Work task:
Start at the line with "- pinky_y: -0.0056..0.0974" in the records below, stop at the line with "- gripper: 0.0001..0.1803", and return every line in that span exactly, the two end lines included.

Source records
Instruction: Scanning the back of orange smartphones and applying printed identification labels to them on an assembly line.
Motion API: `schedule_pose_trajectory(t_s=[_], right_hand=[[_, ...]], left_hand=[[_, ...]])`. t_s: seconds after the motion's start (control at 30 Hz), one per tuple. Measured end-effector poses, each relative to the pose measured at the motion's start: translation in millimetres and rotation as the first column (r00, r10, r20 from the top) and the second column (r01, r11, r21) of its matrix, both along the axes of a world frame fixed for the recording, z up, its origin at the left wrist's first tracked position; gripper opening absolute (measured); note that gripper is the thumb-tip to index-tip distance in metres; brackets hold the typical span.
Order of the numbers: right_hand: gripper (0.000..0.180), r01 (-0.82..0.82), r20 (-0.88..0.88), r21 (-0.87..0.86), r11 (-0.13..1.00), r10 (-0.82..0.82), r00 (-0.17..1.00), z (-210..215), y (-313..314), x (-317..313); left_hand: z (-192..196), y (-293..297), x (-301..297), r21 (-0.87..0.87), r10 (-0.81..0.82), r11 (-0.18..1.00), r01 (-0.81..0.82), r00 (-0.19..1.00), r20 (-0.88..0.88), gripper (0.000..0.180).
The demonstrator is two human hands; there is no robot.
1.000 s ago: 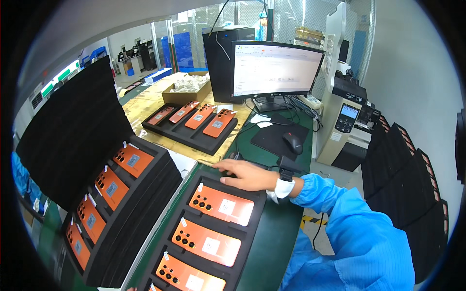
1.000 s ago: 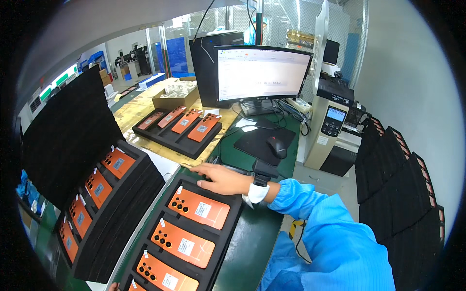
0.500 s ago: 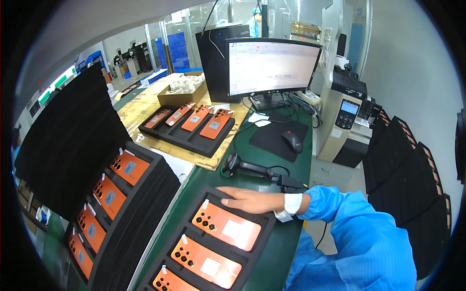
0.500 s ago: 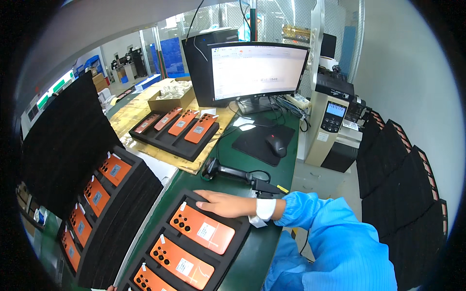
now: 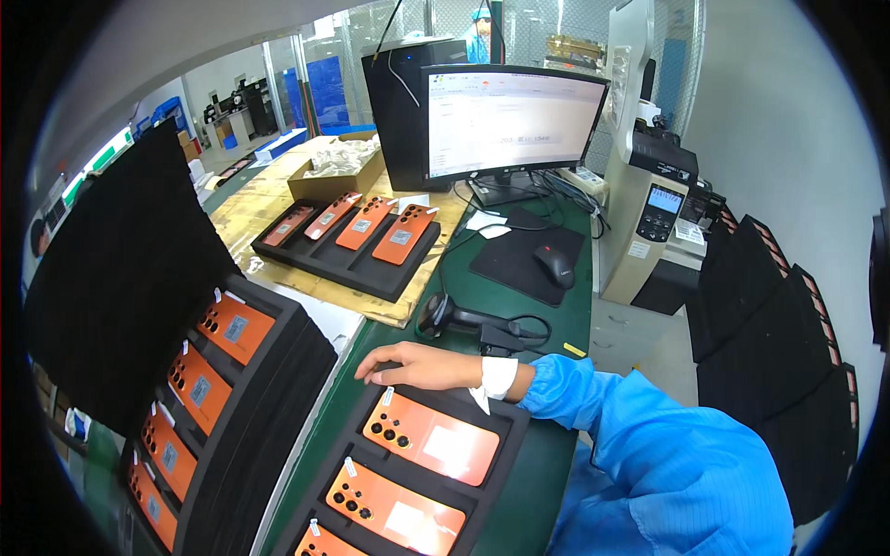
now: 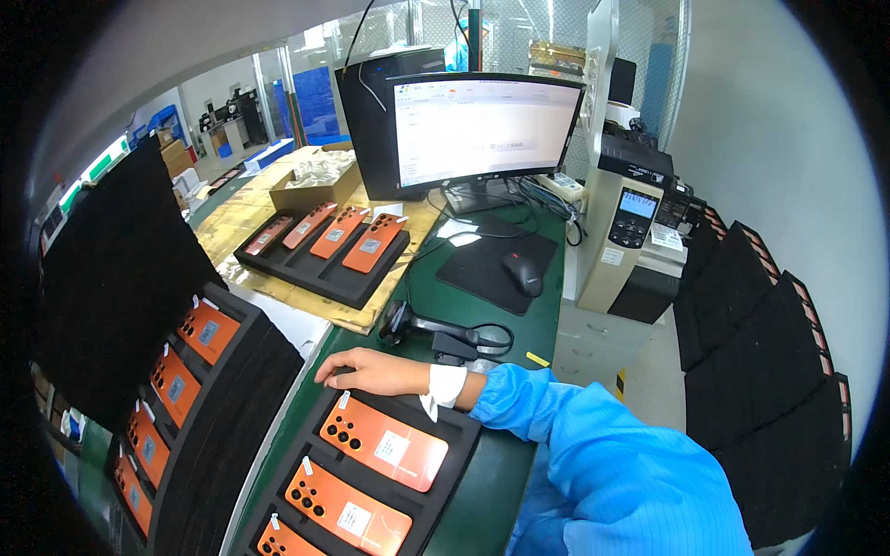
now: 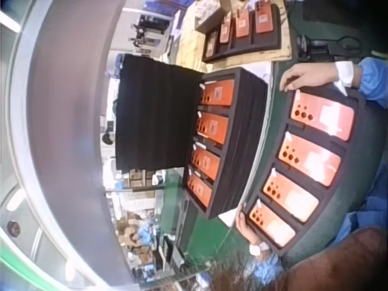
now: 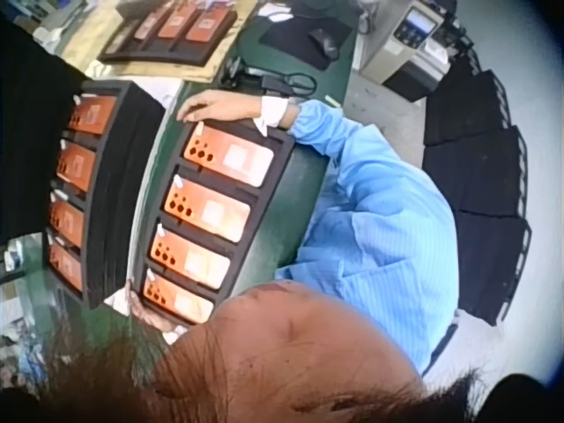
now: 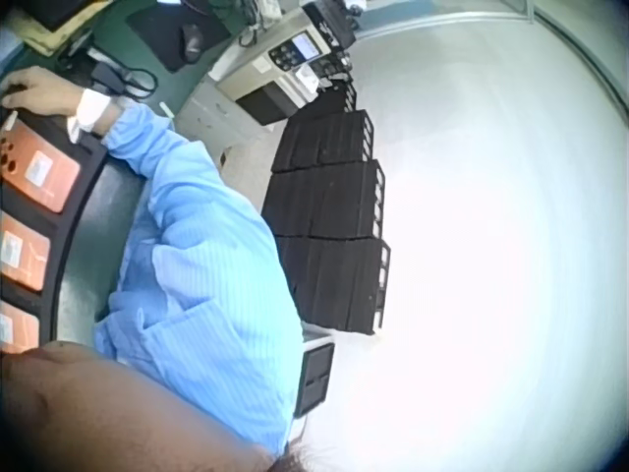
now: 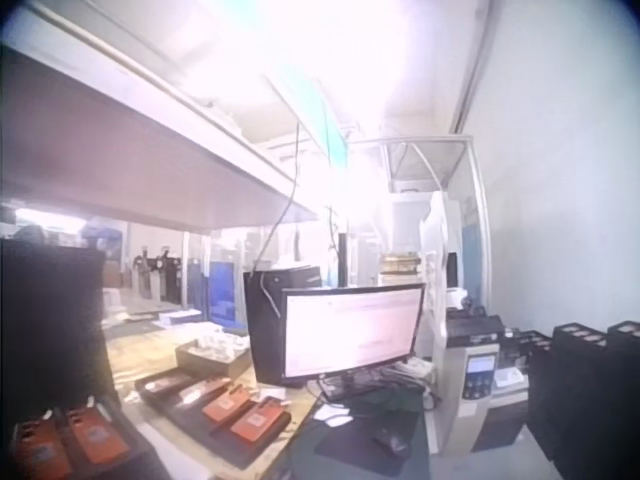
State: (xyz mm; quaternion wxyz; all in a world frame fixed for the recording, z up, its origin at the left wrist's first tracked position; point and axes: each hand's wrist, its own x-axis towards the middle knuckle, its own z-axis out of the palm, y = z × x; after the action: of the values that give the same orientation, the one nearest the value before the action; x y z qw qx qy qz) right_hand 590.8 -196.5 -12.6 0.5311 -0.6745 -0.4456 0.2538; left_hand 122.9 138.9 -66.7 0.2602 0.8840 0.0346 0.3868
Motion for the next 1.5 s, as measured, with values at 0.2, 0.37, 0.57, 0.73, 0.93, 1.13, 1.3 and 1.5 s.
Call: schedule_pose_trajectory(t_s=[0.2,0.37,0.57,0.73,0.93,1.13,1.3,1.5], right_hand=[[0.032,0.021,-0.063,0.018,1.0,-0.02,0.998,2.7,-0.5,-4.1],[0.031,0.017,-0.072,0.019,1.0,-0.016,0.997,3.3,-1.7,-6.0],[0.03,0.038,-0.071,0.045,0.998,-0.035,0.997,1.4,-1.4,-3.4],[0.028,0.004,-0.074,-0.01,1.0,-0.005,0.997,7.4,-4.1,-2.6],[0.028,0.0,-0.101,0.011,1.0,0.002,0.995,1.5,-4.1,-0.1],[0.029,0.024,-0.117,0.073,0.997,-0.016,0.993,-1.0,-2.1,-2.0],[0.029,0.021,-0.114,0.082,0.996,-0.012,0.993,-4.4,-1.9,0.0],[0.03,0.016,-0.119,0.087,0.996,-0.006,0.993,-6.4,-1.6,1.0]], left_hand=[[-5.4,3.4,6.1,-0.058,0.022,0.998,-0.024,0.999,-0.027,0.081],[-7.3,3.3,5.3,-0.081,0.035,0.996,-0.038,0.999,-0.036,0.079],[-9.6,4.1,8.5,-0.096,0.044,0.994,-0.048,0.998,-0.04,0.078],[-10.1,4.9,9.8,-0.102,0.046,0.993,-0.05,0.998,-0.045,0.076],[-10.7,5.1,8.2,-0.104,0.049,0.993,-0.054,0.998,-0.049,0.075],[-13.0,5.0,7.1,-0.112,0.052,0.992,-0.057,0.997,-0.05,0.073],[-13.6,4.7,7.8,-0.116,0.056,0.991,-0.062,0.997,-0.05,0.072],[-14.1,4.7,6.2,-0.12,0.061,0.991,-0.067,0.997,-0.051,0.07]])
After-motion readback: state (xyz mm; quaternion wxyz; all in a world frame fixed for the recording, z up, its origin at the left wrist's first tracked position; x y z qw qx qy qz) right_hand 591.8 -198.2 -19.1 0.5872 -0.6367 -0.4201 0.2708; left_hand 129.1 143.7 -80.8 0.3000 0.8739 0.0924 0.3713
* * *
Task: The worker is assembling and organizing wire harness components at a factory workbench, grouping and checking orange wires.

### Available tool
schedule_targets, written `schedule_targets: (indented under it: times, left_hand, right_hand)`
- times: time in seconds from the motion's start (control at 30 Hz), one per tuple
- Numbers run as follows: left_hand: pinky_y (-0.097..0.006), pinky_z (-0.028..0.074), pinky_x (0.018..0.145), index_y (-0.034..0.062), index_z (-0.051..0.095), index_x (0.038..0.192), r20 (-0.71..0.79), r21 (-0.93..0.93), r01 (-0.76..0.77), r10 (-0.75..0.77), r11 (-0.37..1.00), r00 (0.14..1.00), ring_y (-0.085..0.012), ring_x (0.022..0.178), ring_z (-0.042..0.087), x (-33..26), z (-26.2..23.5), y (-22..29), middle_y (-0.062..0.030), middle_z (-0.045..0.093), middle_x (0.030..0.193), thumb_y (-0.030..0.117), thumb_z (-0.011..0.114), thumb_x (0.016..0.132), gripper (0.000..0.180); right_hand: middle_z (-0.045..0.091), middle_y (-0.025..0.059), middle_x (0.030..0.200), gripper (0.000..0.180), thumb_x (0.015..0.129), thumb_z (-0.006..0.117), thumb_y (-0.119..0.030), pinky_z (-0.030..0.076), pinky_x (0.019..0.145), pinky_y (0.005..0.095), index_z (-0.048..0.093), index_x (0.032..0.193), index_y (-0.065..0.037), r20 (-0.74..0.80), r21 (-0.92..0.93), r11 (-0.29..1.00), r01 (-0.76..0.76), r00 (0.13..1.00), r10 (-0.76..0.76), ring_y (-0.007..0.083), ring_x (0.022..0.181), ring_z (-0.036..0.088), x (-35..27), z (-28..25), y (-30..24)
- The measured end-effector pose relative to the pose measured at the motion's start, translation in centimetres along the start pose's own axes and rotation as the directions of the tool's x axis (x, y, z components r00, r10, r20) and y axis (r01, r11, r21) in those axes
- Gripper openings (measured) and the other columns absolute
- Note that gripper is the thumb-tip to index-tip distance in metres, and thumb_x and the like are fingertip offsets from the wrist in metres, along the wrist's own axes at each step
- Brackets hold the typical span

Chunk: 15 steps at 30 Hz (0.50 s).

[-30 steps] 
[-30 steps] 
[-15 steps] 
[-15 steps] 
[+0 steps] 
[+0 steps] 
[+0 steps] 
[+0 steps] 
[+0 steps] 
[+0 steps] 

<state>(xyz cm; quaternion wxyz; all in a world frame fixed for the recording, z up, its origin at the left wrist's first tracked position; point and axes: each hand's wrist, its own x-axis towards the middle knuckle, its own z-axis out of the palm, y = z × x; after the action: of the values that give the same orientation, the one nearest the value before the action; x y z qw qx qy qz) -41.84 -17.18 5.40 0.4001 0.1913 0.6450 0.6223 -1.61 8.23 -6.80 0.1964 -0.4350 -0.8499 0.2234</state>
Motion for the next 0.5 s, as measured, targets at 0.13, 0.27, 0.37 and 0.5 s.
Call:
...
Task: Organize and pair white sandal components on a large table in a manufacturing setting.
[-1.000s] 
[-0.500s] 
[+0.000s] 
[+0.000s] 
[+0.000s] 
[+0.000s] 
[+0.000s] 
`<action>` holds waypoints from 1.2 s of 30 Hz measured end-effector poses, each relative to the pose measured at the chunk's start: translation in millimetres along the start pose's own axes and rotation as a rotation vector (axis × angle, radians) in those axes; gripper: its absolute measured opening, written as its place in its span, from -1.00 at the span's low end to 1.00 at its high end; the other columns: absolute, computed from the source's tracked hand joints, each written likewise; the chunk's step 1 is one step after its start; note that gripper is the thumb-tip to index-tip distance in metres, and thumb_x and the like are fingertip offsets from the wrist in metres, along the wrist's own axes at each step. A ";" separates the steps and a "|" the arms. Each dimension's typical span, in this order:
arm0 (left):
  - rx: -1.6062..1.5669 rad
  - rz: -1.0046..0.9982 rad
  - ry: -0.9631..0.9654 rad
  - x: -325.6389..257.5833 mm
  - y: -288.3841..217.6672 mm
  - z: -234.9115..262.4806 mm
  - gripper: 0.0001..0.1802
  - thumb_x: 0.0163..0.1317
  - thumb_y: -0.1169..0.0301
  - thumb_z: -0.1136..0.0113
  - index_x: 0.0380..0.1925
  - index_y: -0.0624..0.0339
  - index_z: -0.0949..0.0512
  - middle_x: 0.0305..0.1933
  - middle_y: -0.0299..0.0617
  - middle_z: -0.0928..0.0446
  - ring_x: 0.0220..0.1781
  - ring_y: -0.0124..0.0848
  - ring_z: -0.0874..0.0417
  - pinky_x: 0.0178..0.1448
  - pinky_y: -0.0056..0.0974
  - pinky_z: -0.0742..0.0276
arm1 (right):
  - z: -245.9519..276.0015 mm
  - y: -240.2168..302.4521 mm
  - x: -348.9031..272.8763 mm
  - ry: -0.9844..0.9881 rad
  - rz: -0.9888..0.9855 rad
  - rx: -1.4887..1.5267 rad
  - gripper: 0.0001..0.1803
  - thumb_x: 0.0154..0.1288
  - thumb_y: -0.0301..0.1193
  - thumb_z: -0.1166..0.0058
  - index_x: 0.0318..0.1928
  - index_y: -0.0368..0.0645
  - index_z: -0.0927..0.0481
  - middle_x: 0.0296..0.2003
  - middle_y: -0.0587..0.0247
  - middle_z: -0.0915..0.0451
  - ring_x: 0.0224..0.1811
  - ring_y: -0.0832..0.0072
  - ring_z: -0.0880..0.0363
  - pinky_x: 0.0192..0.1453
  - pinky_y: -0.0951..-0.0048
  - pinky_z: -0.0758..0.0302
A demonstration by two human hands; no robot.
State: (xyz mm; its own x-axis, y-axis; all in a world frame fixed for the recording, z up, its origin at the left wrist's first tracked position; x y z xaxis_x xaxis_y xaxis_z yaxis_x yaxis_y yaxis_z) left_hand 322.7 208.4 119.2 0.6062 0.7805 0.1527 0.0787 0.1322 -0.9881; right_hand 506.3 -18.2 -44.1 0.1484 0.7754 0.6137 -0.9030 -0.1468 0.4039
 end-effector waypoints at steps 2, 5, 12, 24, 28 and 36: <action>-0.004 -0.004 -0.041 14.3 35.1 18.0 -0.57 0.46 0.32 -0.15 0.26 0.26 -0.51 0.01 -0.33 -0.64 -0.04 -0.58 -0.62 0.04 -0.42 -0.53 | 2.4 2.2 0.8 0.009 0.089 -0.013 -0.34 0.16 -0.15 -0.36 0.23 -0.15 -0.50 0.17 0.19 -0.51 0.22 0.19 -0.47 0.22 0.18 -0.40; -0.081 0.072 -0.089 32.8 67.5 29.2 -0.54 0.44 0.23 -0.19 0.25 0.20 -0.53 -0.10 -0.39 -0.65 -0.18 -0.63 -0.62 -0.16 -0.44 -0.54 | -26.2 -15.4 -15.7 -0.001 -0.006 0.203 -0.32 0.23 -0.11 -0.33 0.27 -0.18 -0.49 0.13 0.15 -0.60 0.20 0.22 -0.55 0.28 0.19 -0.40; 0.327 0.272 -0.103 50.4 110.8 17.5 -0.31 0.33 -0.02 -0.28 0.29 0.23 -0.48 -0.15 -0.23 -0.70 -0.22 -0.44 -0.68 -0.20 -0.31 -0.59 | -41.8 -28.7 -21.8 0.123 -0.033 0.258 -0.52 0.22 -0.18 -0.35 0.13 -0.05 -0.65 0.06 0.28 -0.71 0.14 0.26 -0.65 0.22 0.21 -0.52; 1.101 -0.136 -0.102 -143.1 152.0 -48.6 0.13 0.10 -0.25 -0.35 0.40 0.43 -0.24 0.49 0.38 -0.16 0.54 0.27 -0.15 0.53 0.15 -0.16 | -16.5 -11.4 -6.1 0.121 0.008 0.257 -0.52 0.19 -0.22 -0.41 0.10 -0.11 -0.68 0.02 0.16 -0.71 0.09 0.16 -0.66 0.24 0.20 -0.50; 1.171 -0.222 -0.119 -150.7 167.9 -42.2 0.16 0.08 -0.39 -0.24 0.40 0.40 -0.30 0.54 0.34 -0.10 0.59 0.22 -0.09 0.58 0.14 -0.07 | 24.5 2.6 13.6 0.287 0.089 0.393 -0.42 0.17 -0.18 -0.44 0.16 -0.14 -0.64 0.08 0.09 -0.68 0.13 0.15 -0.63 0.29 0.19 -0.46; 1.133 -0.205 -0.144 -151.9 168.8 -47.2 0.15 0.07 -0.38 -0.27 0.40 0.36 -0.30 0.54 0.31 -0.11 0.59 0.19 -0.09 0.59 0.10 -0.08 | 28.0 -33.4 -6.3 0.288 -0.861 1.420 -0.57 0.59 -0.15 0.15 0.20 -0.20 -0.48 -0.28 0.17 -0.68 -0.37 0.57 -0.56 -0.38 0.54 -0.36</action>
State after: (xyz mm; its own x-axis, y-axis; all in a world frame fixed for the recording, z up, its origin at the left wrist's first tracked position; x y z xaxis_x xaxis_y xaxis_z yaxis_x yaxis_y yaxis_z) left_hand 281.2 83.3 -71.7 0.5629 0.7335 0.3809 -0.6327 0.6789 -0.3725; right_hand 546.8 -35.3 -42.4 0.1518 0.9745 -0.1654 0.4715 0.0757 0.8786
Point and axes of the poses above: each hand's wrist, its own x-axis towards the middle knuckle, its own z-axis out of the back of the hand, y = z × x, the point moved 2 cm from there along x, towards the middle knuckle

Final answer:
  - pinky_y: -0.0056..0.0974
  - pinky_z: -0.0742..0.0276
arm1 (right):
  - z: -245.9519..276.0015 mm
  - y: -240.2168..302.4521 mm
  - x: -348.9031..272.8763 mm
  - ry: -0.9844..0.9881 rad
  - rz: -0.9888..0.9855 rad
  - rx: -1.4887..1.5267 rad
  - gripper: 0.0001..0.1803

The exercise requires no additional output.